Des alevins de carpe herbivore (Ctenopharyngodon idella) et de carpe argentée (Hypophthalmichthys molitrix), en provenance de Hongrie, ont été introduites en Tunisie en 1981 à l'initiative de la Direction EGTH (Etudes Grands Travaux Hydrauliques) et en collaboration avec la Coopération Technique Tuniso-Allemande, l'INSTOP et la Direction des Forêts.

L'objectif de l'introduction de ces carpes chinoises est d'étudier les possibilités d'utilisation des poissons phytophages dans les retenues des barrages pour éliminer les plantes aquatiques et le phytoplancton produits par les processus d'eutrophisation.
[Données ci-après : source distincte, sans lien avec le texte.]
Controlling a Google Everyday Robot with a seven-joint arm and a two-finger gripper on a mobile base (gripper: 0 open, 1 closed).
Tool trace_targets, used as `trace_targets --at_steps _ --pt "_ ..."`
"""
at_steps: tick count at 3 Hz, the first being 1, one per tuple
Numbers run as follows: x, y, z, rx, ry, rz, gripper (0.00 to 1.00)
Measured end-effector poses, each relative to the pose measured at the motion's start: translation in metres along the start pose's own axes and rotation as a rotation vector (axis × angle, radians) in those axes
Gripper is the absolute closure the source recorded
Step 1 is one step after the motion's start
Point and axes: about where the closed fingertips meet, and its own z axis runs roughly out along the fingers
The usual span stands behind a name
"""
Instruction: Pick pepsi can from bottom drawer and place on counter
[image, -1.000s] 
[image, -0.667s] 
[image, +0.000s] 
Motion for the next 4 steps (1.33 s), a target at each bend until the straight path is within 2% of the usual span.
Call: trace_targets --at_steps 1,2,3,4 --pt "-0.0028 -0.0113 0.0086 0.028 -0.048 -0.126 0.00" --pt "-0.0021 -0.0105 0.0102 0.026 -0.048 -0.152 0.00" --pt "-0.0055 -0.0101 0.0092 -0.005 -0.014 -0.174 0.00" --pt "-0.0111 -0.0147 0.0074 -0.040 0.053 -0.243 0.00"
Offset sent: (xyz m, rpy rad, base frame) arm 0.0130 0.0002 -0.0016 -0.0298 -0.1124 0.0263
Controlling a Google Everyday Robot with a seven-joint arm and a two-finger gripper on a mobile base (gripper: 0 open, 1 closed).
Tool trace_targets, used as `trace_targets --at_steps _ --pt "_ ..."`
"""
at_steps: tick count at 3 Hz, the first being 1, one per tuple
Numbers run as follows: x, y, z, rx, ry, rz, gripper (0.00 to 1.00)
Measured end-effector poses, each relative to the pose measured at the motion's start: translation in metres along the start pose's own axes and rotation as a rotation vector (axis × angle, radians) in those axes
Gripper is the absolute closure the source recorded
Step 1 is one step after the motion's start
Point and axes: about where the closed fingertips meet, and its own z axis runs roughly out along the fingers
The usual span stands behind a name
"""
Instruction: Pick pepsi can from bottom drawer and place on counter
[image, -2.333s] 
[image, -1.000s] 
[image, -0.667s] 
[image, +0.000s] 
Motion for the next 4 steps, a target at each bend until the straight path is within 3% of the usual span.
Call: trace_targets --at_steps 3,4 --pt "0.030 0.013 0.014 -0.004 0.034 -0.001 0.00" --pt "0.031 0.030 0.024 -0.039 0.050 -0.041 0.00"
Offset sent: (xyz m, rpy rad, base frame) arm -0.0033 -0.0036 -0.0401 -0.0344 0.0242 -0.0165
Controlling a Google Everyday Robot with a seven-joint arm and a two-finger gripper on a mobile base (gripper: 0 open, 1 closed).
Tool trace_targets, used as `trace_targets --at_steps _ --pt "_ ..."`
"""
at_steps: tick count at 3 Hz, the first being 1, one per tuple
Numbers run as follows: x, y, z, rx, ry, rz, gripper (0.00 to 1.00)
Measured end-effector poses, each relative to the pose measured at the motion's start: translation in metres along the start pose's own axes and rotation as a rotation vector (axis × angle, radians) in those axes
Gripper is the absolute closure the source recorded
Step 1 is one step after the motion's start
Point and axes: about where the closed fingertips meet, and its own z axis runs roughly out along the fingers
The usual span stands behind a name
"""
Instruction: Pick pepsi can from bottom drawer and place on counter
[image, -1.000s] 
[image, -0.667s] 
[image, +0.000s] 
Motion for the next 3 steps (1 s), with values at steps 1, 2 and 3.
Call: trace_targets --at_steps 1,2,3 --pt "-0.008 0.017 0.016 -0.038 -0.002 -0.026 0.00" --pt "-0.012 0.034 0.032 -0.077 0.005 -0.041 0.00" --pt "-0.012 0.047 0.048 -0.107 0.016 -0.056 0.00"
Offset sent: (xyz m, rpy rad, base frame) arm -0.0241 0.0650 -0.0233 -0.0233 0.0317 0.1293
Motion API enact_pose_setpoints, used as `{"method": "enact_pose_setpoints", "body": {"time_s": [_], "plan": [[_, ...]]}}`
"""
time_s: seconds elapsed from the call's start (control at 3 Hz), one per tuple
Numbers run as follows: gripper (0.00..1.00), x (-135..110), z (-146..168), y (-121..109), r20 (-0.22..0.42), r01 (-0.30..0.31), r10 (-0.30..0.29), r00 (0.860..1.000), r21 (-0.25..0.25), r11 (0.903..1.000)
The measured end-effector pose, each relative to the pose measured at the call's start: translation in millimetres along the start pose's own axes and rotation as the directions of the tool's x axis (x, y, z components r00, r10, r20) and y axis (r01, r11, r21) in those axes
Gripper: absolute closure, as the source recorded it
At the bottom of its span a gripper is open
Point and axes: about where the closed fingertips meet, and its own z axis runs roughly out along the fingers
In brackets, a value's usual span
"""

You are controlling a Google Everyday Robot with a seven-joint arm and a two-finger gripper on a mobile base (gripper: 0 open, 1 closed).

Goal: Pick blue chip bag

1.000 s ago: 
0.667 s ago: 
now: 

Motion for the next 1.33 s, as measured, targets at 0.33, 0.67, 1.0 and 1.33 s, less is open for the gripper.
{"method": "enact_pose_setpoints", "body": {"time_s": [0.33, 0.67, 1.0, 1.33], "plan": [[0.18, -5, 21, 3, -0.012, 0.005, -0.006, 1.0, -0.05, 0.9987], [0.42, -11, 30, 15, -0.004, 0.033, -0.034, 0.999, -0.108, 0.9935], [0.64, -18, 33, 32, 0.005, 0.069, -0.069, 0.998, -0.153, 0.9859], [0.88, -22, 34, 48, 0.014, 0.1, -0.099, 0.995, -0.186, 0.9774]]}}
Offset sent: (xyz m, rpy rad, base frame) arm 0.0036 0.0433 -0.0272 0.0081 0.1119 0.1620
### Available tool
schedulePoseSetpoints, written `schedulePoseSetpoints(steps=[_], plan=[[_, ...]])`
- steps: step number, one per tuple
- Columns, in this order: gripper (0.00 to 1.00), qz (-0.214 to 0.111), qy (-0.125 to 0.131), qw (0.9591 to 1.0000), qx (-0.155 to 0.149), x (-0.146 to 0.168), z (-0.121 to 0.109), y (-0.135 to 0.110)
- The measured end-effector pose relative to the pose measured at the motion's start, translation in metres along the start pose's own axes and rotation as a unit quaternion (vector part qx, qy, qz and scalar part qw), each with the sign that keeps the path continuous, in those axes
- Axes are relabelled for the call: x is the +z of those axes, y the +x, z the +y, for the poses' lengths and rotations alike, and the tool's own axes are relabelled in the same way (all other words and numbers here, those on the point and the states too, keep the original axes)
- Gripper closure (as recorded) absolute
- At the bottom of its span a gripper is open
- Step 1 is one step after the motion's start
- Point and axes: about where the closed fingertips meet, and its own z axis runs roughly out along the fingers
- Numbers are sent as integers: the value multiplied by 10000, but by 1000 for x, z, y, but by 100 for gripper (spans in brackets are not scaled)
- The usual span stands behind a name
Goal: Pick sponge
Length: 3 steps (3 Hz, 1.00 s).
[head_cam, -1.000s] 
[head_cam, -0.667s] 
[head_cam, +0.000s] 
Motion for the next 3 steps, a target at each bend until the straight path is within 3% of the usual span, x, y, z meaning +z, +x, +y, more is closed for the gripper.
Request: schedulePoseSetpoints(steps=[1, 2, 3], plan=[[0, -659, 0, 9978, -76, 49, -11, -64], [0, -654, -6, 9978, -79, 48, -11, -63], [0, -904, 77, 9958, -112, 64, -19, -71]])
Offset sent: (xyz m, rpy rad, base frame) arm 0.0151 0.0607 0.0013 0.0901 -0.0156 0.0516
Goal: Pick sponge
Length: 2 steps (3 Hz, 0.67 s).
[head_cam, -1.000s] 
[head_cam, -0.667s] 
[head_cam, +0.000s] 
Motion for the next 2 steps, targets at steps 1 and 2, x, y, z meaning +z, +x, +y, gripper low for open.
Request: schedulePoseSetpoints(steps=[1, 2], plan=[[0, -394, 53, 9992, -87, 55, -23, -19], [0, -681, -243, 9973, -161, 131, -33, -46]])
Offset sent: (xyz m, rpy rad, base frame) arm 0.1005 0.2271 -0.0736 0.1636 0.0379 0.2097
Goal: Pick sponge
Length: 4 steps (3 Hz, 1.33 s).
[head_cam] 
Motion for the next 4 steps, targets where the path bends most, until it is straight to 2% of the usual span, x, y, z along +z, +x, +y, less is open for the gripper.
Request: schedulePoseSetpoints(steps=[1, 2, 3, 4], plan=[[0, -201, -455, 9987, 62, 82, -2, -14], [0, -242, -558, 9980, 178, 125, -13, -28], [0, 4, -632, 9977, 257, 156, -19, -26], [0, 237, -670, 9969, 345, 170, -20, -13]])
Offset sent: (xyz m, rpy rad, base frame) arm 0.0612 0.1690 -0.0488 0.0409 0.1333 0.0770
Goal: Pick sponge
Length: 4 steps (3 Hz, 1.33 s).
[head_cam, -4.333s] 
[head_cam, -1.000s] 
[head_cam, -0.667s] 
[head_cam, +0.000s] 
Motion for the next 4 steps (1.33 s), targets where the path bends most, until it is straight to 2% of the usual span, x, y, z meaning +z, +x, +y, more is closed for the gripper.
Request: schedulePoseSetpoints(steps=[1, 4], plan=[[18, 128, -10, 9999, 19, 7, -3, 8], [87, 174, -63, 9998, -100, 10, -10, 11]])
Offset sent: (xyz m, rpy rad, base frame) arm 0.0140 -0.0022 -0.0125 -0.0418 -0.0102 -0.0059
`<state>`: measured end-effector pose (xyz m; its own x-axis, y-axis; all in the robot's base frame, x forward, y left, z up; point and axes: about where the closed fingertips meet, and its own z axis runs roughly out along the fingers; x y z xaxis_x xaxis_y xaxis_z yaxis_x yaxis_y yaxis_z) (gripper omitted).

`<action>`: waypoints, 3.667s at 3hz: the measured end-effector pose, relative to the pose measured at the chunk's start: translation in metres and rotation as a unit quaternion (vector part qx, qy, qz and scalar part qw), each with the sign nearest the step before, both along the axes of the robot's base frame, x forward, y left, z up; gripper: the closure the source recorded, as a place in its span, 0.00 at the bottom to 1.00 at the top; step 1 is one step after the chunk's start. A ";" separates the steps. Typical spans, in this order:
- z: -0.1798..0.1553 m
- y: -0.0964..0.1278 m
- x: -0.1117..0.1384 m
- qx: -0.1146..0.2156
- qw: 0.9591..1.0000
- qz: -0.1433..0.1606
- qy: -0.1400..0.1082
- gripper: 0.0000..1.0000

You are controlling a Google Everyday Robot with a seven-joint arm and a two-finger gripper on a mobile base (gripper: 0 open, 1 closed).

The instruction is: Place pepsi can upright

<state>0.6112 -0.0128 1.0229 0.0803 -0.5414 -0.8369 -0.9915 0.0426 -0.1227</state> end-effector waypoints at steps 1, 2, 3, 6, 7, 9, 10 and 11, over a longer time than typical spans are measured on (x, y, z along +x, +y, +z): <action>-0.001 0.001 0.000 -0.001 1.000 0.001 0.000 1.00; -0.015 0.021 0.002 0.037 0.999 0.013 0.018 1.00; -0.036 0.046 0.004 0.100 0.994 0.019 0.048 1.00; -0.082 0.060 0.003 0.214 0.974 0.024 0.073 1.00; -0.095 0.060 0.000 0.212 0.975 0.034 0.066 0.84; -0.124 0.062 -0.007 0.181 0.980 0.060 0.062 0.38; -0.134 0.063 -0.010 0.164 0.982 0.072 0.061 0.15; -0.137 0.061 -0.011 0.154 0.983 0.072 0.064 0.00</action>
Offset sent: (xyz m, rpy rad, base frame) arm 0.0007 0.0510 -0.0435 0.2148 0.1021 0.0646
Ce moyen de lutte contre les algues permettrait en même temps d'améliorer le potentiel de pisciculture du pays.

Les études entreprises par EGTH et INSTOP concernent:

  1. Recherche de la résistance à la salinité des deux espèces à partir d'eaux naturelles présentant divers degrés de salinité (EGTH)

  2. Recherche de la résistance aux matières en suspension (EGTH)

  3. Recherche des habitudes alimentaires des deux espèces (INSTOP)

  4. Inventaire des plantes et du plancton comme nourriture potentielle (INSTOP)

  5. Recherche de la chaîne de nutrition éventuelle carpes chinoises - Barbus (EGTH/INSTOP)

  6. Essais de reproduction à Aïn Salem (INSTOP)

  7. Mise au point d'une liste de références bibliographiques (INSTOP/EGTH).

Ces études sont encore en cours, mais les promoteurs de ces introductions estiment que des déversements d'alevins de carpes chinoises pourraient se faire dans les retenues de Sidi Salem, Abdelmonem, Beni Atta, Gdir el Goullah et à la station de pisciculture d'El Akarit.

Les possibilités d'introduction, dans ces plans d'eau, de la carpe herbivore et de la carpe argentée dépendront essentiellement des résultats concernant leur adaptation à différentes salinités. Selon certains auteurs (Chervinski, 1977 et Kalimbi, 1980), la carpe herbivore supporte des salinités atteignant 16 , mais seulement durant de courtes périodes.

Comme ces carpes chinoises ne se reproduisent pas naturellement, il sera indispensable de pratiquer la reproduction induite par hypophysation. Il faudra donc prévoir la construction d'une station d'alevinage comprenant une écloserie, des étangs de premier grossissement, des étangs de second grossissement et des étangs de stockage pour les reproducteurs des deux espèces. De telles installations n'existent pas encore en Tunisie, mais pourraient être aménagées en aval d'un des barrages existants ou actuellement en construction et où il y aurait de l'eau douce en permanence.